The violent rhetoric of the Tea Party movement in Washington State has escalated from stupid to very serious:
An FBI agent's probable cause statement says Murray's office in Seattle reported the threats, which were left on voice mail from a blocked telephone number. Agents say they traced the calls to Wilson's home in Selah, near Yakima.
Murray's office told the FBI that it had been receiving harassing messages from the caller for months, but they became more threatening as Congress was voting on health care legislation.
Excerpts of the expletive-laced messages transcribed in court documents show the caller saying he wanted to kill the senator, and it would just take one piece of lead.

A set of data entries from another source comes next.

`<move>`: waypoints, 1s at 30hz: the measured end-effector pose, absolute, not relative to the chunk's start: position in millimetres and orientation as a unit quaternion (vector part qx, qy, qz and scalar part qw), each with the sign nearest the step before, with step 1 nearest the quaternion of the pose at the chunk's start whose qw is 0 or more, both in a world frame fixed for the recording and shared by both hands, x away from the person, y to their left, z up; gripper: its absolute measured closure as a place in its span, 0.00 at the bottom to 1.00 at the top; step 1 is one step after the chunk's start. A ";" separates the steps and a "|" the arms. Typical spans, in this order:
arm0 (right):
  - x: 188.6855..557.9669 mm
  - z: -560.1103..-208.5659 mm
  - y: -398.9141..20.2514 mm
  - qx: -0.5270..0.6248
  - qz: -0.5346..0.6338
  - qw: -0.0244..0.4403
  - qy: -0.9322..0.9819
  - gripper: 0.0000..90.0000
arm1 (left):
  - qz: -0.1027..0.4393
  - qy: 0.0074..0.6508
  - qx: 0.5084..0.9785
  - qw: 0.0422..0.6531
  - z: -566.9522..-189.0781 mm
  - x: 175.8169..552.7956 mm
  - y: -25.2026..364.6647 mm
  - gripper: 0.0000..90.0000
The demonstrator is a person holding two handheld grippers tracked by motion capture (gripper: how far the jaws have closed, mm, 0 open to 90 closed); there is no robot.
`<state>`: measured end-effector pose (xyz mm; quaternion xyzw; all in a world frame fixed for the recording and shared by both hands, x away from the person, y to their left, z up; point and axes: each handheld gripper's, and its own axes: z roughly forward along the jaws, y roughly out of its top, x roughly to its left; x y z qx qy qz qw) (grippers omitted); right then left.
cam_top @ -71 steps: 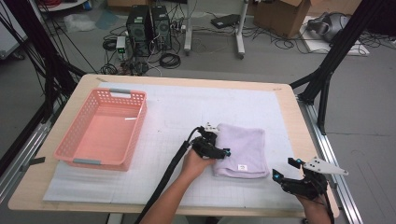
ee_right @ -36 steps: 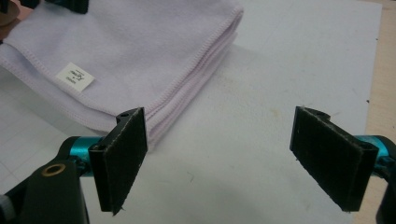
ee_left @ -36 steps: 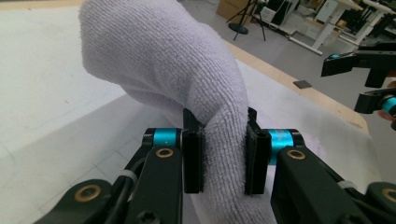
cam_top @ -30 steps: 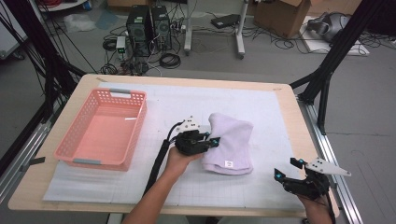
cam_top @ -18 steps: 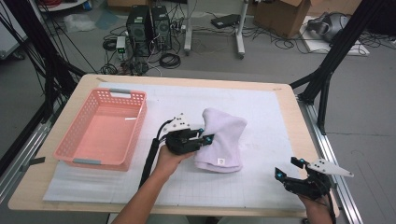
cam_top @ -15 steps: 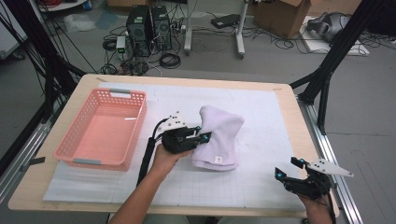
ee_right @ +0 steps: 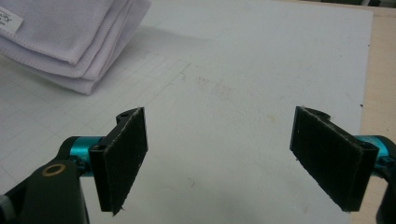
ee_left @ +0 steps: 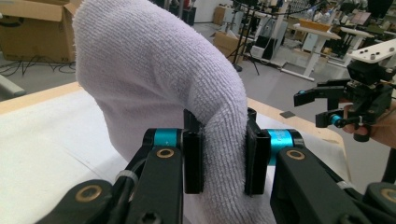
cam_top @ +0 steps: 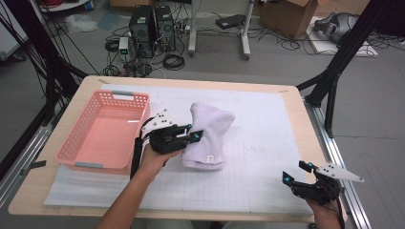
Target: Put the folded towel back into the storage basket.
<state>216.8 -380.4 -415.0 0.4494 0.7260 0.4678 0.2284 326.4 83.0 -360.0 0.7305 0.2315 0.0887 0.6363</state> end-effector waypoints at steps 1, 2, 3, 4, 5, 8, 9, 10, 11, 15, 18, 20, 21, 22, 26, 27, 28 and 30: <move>216.9 -415.0 -380.1 0.450 0.468 0.228 0.726 0.20 | 0.090 0.232 0.730 0.637 -358.3 326.1 85.6 0.82; 216.9 -414.9 -379.5 0.452 0.468 0.226 0.725 0.20 | 0.092 0.231 0.728 0.638 -356.7 326.2 88.3 0.82; 217.1 -414.8 -379.6 0.450 0.467 0.227 0.727 0.20 | 0.092 0.233 0.726 0.640 -355.0 326.0 91.1 0.82; 217.2 -414.7 -378.8 0.451 0.468 0.226 0.726 0.20 | 0.094 0.233 0.724 0.642 -353.3 326.2 93.9 0.82; 217.6 -414.8 -378.9 0.449 0.467 0.226 0.727 0.20 | 0.095 0.234 0.723 0.643 -351.8 326.1 96.6 0.82; 217.9 -415.4 -378.5 0.449 0.468 0.225 0.728 0.20 | 0.095 0.234 0.719 0.647 -349.5 326.5 102.4 0.82; 218.4 -415.8 -377.6 0.446 0.467 0.227 0.729 0.20 | 0.094 0.233 0.719 0.648 -347.7 326.6 107.1 0.82; 218.3 -415.7 -377.5 0.447 0.466 0.226 0.729 0.20 | 0.094 0.233 0.719 0.648 -347.7 326.6 107.1 0.82; 218.4 -415.7 -377.4 0.447 0.468 0.227 0.728 0.20 | 0.093 0.232 0.717 0.650 -346.1 326.4 110.3 0.82; 218.4 -415.6 -377.6 0.448 0.468 0.226 0.727 0.20 | 0.099 0.232 0.713 0.654 -338.4 326.0 122.8 0.82; 218.8 -415.7 -376.4 0.447 0.468 0.225 0.729 0.20 | 0.102 0.236 0.711 0.655 -336.1 326.2 128.8 0.82; 219.2 -415.7 -375.3 0.446 0.467 0.225 0.729 0.20 | 0.106 0.239 0.708 0.656 -333.2 326.6 138.2 0.82; 219.2 -415.7 -375.3 0.446 0.467 0.225 0.729 0.20 | 0.106 0.239 0.708 0.656 -333.2 326.6 138.2 0.82; 219.6 -415.7 -374.5 0.445 0.467 0.227 0.730 0.20 | 0.107 0.241 0.707 0.657 -332.3 326.8 141.9 0.82; 221.2 -415.8 -371.6 0.441 0.465 0.226 0.734 0.20 | 0.112 0.246 0.704 0.657 -329.8 326.5 151.3 0.82; 221.5 -416.0 -371.1 0.441 0.465 0.225 0.733 0.20 | 0.114 0.247 0.702 0.658 -327.3 326.1 154.6 0.82; 221.8 -416.0 -370.5 0.442 0.464 0.223 0.734 0.20 | 0.114 0.247 0.702 0.658 -327.3 326.1 154.6 0.82; 222.1 -415.9 -368.8 0.441 0.464 0.222 0.735 0.20 | 0.119 0.247 0.699 0.660 -321.5 325.8 161.9 0.82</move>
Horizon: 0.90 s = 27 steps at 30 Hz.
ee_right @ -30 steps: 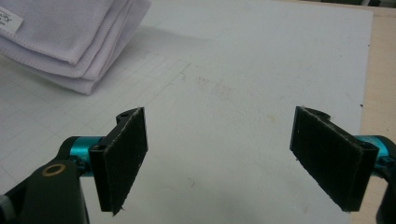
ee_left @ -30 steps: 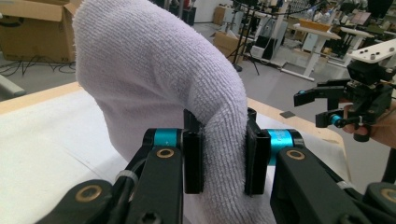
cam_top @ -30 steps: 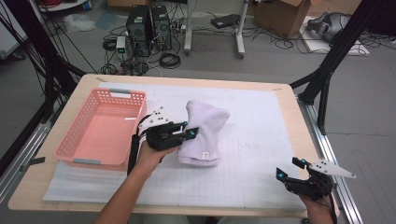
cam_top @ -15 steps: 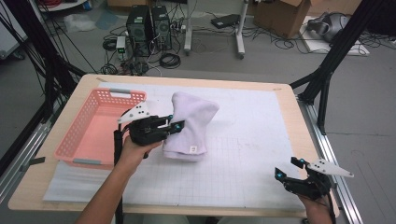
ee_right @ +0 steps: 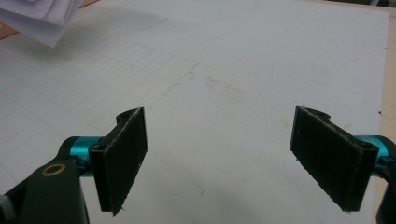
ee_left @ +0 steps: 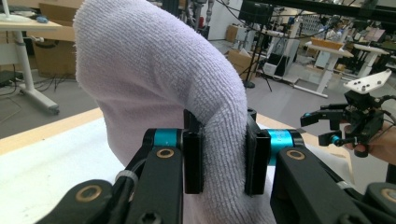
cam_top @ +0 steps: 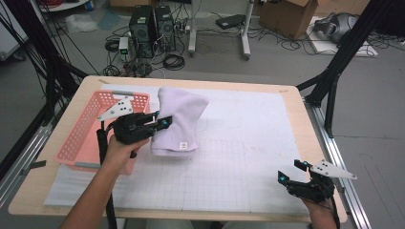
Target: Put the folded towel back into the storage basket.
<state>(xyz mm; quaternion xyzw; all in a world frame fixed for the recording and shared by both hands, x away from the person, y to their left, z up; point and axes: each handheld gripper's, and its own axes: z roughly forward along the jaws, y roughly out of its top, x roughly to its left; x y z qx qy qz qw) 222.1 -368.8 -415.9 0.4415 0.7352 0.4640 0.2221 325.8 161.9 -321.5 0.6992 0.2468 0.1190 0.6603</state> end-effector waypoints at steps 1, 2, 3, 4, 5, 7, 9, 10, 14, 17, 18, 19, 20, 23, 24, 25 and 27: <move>222.5 -415.9 -368.4 0.439 0.465 0.223 0.736 0.20 | 0.119 0.247 0.699 0.660 -321.5 325.8 161.9 0.82; 222.5 -415.5 -367.6 0.438 0.466 0.223 0.736 0.20 | 0.120 0.250 0.696 0.663 -319.2 325.6 165.2 0.82; 222.1 -415.2 -367.0 0.440 0.466 0.221 0.735 0.20 | 0.122 0.254 0.693 0.663 -316.2 325.3 171.3 0.82; 222.5 -415.2 -367.3 0.438 0.467 0.223 0.736 0.20 | 0.122 0.254 0.693 0.663 -316.2 325.3 171.3 0.82; 222.7 -415.3 -367.7 0.438 0.467 0.224 0.735 0.20 | 0.124 0.256 0.692 0.663 -314.8 325.1 174.4 0.82; 222.6 -415.4 -367.9 0.440 0.467 0.223 0.734 0.20 | 0.130 0.261 0.687 0.666 -311.1 323.6 184.3 0.82; 222.7 -415.5 -367.4 0.440 0.466 0.222 0.735 0.20 | 0.132 0.262 0.685 0.667 -310.2 323.3 187.0 0.82; 222.8 -415.4 -367.1 0.439 0.466 0.222 0.735 0.20 | 0.134 0.263 0.683 0.668 -309.1 323.1 190.5 0.82; 223.9 -415.5 -366.1 0.439 0.465 0.223 0.736 0.20 | 0.139 0.266 0.675 0.674 -304.6 322.6 205.2 0.82; 224.4 -415.9 -365.9 0.440 0.464 0.222 0.736 0.20 | 0.141 0.268 0.671 0.677 -302.2 322.4 214.6 0.82; 225.0 -416.2 -366.4 0.441 0.463 0.222 0.736 0.20 | 0.143 0.269 0.671 0.676 -301.8 322.5 217.6 0.82; 225.2 -416.2 -366.9 0.441 0.463 0.223 0.736 0.20 | 0.144 0.270 0.671 0.676 -301.3 322.4 220.2 0.82; 225.1 -415.7 -367.2 0.442 0.464 0.222 0.735 0.20 | 0.144 0.270 0.671 0.675 -300.8 322.2 222.9 0.82; 224.9 -414.0 -367.5 0.440 0.468 0.230 0.731 0.20 | 0.146 0.274 0.667 0.677 -300.1 319.9 228.7 0.82; 224.9 -413.4 -367.7 0.440 0.470 0.230 0.729 0.19 | 0.148 0.275 0.665 0.678 -299.9 318.6 232.4 0.82; 225.0 -413.1 -367.7 0.440 0.471 0.233 0.728 0.19 | 0.148 0.276 0.664 0.679 -299.5 318.1 233.8 0.82; 224.6 -412.8 -367.6 0.440 0.471 0.233 0.729 0.19 | 0.150 0.275 0.665 0.678 -297.9 317.5 236.7 0.82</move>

After the initial stupid threat, caught on video, in which a teabagger says she'd like to see Patty Murray hang, Dave Neiwert wrote
Violent eliminationist rhetoric like this is part and parcel of right-wing extremism, so this is simply another manifestation of the growing extremism of the Tea Party movement. After all, the Lewis and Clark Tea Party Patriots, who sponsored this gathering, are in fact a classic example of the way the Tea Party movement has become a launching pad for a revival of the Patriot movement of the '90s.
Their blog, for example, is rich with propaganda in favor of the "Sovereignty Winter Fest" (aka the "Washington State Tenth Amendment Rally") -- an event held last month in Olympia that, as Devin Burghart reported for IREHR, not only was rife with Confederate flags and far-right rhetoric, but was primarily an event aimed at bolstering the "Tenther" constitutional theories. As we've reported several times, these theories all originated with the Patriot/militia movement of the 1990s.
The tea party movement provides great cover for the inherently violent militia movement, and as long as they are welcomed by the tea part movement--and treated as a "mainstream," legitimate movement by the traditional media, expect a lot more of this.